### TASK DETAILS
Output the whole listing again, exactly as it reads.

━━━━━ DATASET EXTRACT

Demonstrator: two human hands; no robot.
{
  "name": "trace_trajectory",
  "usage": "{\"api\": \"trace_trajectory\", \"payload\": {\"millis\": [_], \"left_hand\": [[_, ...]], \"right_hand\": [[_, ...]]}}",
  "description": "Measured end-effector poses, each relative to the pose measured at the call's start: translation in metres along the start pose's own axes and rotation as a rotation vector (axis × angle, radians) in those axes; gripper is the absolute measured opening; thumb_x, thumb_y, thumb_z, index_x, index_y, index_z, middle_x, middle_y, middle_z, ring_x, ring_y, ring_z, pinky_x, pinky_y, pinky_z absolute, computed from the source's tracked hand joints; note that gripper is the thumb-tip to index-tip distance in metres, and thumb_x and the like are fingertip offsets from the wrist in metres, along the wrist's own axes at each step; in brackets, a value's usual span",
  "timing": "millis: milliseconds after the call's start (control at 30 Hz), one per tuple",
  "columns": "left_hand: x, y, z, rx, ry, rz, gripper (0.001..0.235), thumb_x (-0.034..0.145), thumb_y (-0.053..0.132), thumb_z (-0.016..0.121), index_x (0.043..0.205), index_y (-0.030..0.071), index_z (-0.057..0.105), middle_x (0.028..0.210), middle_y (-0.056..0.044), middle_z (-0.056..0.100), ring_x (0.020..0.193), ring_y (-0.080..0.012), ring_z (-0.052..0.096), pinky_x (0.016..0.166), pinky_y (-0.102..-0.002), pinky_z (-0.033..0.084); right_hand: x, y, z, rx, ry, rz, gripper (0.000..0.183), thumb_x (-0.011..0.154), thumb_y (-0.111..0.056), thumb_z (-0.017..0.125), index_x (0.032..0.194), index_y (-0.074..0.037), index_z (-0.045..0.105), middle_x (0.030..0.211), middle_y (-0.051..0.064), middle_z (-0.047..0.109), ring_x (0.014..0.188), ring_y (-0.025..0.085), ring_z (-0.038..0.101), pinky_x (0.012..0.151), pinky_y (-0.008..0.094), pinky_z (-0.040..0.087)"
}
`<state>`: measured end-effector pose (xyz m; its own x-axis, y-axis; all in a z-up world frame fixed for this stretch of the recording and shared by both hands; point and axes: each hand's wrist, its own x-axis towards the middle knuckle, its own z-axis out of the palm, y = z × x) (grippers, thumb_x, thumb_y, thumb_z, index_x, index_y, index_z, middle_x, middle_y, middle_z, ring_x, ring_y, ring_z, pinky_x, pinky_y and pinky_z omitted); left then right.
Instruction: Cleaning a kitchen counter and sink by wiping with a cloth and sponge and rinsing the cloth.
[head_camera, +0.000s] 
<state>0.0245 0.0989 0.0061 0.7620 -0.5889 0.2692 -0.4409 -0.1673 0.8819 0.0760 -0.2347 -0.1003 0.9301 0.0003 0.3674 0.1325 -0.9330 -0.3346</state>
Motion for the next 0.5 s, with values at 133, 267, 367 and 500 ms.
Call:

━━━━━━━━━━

### YOUR SOLUTION
Demonstrator: two human hands; no robot.
{
  "name": "trace_trajectory",
  "usage": "{\"api\": \"trace_trajectory\", \"payload\": {\"millis\": [_], \"left_hand\": [[_, ...]], \"right_hand\": [[_, ...]]}}",
  "description": "Measured end-effector poses, each relative to the pose measured at the call's start: translation in metres along the start pose's own axes and rotation as a rotation vector (axis × angle, radians) in those axes; gripper is the absolute measured opening; thumb_x, thumb_y, thumb_z, index_x, index_y, index_z, middle_x, middle_y, middle_z, ring_x, ring_y, ring_z, pinky_x, pinky_y, pinky_z absolute, computed from the source's tracked hand joints; note that gripper is the thumb-tip to index-tip distance in metres, and thumb_x and the like are fingertip offsets from the wrist in metres, along the wrist's own axes at each step; in brackets, a value's usual span",
  "timing": "millis: milliseconds after the call's start (control at 30 Hz), one per tuple",
  "columns": "left_hand: x, y, z, rx, ry, rz, gripper (0.001..0.235), thumb_x (-0.034..0.145), thumb_y (-0.053..0.132), thumb_z (-0.016..0.121), index_x (0.043..0.205), index_y (-0.030..0.071), index_z (-0.057..0.105), middle_x (0.028..0.210), middle_y (-0.056..0.044), middle_z (-0.056..0.100), ring_x (0.020..0.193), ring_y (-0.080..0.012), ring_z (-0.052..0.096), pinky_x (0.016..0.166), pinky_y (-0.102..-0.002), pinky_z (-0.033..0.084); right_hand: x, y, z, rx, ry, rz, gripper (0.000..0.183), thumb_x (-0.011..0.154), thumb_y (-0.111..0.056), thumb_z (-0.017..0.125), index_x (0.032..0.194), index_y (-0.074..0.037), index_z (-0.045..0.105), middle_x (0.030..0.211), middle_y (-0.051..0.064), middle_z (-0.047..0.109), ring_x (0.014..0.188), ring_y (-0.025..0.085), ring_z (-0.038..0.101), pinky_x (0.012..0.151), pinky_y (-0.008..0.094), pinky_z (-0.040..0.087)"
}
`<state>`: measured end-effector pose (xyz m; its own x-axis, y-axis; all in a z-up world frame fixed for this stretch of the recording and shared by both hands; point and axes: each hand's wrist, its own x-axis towards the middle knuckle, its own z-axis out of the palm, y = z × x) (grippers, thumb_x, thumb_y, thumb_z, index_x, index_y, index_z, middle_x, middle_y, middle_z, ring_x, ring_y, ring_z, pinky_x, pinky_y and pinky_z omitted); left then right.
Instruction: Cleaning a kitchen counter and sink by wiping with a cloth and sponge and rinsing the cloth.
[head_camera, +0.000s] 
<state>0.0245 0.0989 0.0061 0.7620 -0.5889 0.2692 -0.4409 -0.1673 0.8819 0.0760 -0.2347 -0.1003 0.9301 0.0003 0.3674 0.1325 -0.9330 -0.3346</state>
Motion for the next 0.5 s, with values at 133, 267, 367 and 500 ms.
Call:

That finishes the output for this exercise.